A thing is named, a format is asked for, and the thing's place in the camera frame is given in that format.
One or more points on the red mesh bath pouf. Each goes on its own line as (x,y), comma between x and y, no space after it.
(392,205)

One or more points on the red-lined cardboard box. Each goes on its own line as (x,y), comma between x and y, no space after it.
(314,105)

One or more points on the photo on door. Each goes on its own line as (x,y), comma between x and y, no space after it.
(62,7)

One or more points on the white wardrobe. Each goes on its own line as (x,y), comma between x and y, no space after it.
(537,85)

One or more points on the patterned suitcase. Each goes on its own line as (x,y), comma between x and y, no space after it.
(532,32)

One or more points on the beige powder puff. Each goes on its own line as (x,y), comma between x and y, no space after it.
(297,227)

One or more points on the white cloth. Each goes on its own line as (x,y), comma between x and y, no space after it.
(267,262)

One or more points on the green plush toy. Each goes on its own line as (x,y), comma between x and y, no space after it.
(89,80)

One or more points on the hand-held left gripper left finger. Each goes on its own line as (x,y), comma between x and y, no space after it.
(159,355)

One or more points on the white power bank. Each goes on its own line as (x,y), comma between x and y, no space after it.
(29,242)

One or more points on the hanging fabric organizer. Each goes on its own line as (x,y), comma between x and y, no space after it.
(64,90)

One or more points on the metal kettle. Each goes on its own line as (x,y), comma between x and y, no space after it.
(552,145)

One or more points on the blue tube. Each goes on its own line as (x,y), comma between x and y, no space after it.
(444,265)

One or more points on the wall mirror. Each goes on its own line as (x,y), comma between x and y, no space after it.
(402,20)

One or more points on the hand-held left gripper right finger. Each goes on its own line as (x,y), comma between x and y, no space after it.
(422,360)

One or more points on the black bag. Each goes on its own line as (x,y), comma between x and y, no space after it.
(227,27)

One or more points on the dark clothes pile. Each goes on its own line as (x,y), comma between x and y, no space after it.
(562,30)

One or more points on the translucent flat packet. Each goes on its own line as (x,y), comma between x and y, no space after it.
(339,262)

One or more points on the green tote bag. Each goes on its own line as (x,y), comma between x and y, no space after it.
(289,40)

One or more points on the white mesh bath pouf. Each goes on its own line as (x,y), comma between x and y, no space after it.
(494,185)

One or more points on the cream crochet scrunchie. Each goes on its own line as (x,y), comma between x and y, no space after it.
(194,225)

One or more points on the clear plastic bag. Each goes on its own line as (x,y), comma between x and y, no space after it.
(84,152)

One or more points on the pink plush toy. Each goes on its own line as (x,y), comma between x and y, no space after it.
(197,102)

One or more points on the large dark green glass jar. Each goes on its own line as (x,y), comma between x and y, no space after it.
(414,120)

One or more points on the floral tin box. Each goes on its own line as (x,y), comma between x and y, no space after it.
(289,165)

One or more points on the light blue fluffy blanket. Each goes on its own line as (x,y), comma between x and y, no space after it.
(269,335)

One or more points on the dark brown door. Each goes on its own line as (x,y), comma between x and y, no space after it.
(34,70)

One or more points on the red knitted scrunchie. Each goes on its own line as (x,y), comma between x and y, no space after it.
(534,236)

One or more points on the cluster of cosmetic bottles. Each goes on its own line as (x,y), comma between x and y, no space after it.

::::

| What the task requires |
Reprint every entry exactly.

| Output of the task |
A thing is named, a format is asked for, and the thing's place in the camera frame is given in that format.
One or more points on the red mesh bath pouf. Each goes on its own line as (x,y), comma between x and y, no space after it.
(392,205)

One or more points on the red-lined cardboard box. Each goes on its own line as (x,y), comma between x and y, no space after it.
(314,105)

One or more points on the photo on door. Each goes on its own line as (x,y), comma between x and y, no space after it.
(62,7)

One or more points on the white wardrobe. Each goes on its own line as (x,y), comma between x and y, no space after it.
(537,85)

One or more points on the patterned suitcase. Each goes on its own line as (x,y), comma between x and y, no space after it.
(532,32)

One or more points on the beige powder puff. Each goes on its own line as (x,y), comma between x and y, no space after it.
(297,227)

One or more points on the white cloth. Each goes on its own line as (x,y), comma between x and y, no space after it.
(267,262)

One or more points on the green plush toy. Each goes on its own line as (x,y), comma between x and y, no space after it.
(89,80)

One or more points on the hand-held left gripper left finger. Each goes on its own line as (x,y), comma between x and y, no space after it.
(159,355)

One or more points on the white power bank. Each goes on its own line as (x,y), comma between x and y, no space after it.
(29,242)

One or more points on the hanging fabric organizer. Each goes on its own line as (x,y), comma between x and y, no space after it.
(64,90)

One or more points on the metal kettle. Each goes on its own line as (x,y), comma between x and y, no space after it.
(552,145)

One or more points on the blue tube. Each goes on its own line as (x,y), comma between x and y, no space after it.
(444,265)

One or more points on the wall mirror. Each goes on its own line as (x,y), comma between x and y, no space after it.
(402,20)

One or more points on the hand-held left gripper right finger. Each goes on its own line as (x,y), comma between x and y, no space after it.
(422,360)

One or more points on the black bag. Each goes on its own line as (x,y), comma between x and y, no space after it.
(227,27)

One or more points on the dark clothes pile. Each goes on its own line as (x,y), comma between x and y, no space after it.
(562,30)

One or more points on the translucent flat packet. Each goes on its own line as (x,y), comma between x and y, no space after it.
(339,262)

One or more points on the green tote bag. Each goes on its own line as (x,y), comma between x and y, no space after it.
(289,40)

One or more points on the white mesh bath pouf. Each goes on its own line as (x,y), comma between x and y, no space after it.
(494,185)

One or more points on the cream crochet scrunchie. Each goes on its own line as (x,y), comma between x and y, no space after it.
(194,225)

One or more points on the clear plastic bag. Each goes on its own line as (x,y), comma between x and y, no space after it.
(84,152)

One or more points on the pink plush toy. Each goes on its own line as (x,y), comma between x and y, no space after it.
(197,102)

One or more points on the large dark green glass jar. Each goes on its own line as (x,y), comma between x and y, no space after it.
(414,120)

One or more points on the floral tin box. Each goes on its own line as (x,y), comma between x and y, no space after it.
(289,165)

One or more points on the light blue fluffy blanket. Each goes on its own line as (x,y), comma between x and y, no space after it.
(269,335)

One or more points on the dark brown door. Each goes on its own line as (x,y), comma between x and y, no space after it.
(34,70)

One or more points on the red knitted scrunchie. Each goes on its own line as (x,y), comma between x and y, no space after it.
(534,236)

One or more points on the cluster of cosmetic bottles. Each goes on its own line as (x,y), comma between x and y, no space after it.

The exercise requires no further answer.